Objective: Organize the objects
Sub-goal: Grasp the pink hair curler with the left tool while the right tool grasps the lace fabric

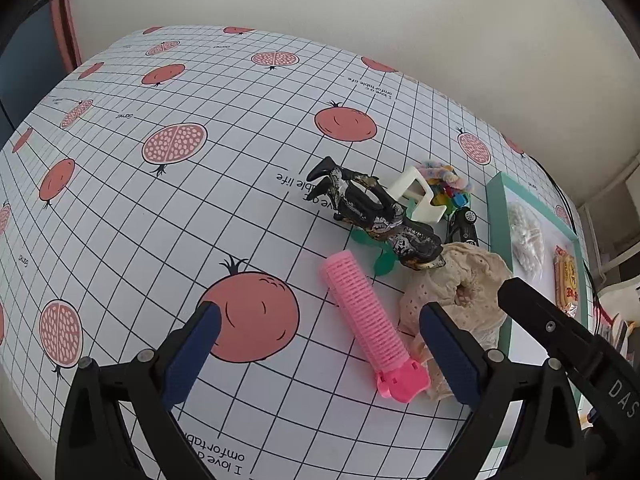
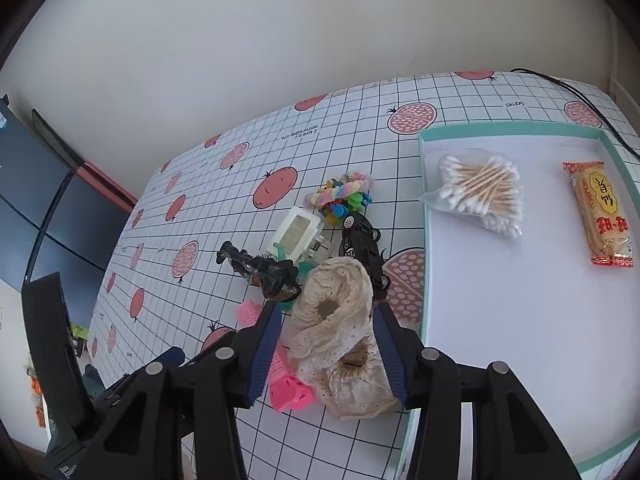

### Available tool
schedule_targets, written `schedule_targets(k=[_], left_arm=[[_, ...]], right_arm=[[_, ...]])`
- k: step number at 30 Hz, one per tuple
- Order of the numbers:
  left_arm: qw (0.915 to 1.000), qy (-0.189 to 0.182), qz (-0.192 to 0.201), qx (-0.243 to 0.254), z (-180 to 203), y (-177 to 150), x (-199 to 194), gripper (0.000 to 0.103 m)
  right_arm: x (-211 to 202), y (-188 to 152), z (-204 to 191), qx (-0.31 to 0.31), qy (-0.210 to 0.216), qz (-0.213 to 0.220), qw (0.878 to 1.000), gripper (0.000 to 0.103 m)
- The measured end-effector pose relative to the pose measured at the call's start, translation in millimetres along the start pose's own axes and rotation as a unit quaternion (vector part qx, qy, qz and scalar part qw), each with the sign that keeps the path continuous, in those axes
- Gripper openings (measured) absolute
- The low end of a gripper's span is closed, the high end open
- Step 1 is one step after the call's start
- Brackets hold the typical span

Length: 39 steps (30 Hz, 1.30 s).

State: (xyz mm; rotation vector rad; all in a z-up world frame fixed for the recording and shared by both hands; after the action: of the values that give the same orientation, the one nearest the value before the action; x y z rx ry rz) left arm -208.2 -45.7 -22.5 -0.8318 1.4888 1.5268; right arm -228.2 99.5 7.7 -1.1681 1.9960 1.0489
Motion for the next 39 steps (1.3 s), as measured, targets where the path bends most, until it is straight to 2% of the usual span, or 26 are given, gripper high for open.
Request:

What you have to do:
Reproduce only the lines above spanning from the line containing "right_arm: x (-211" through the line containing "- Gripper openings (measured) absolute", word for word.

Answer to this exercise:
  right_arm: x (-211 to 202), y (-188 to 152), z (-204 to 191), qx (-0.31 to 0.31), qy (-0.210 to 0.216), qz (-0.213 to 0.220), qw (0.878 to 1.000), gripper (0.000 to 0.103 m)
- The measured end-effector pose relative to the pose measured at the call's start, translation in millimetres along the start pose's own axes and rotation as a unit quaternion (vector part qx, qy, qz and scalar part qw), each with the sign that keeps the path continuous, in those axes
- Gripper openings (measured) absolute

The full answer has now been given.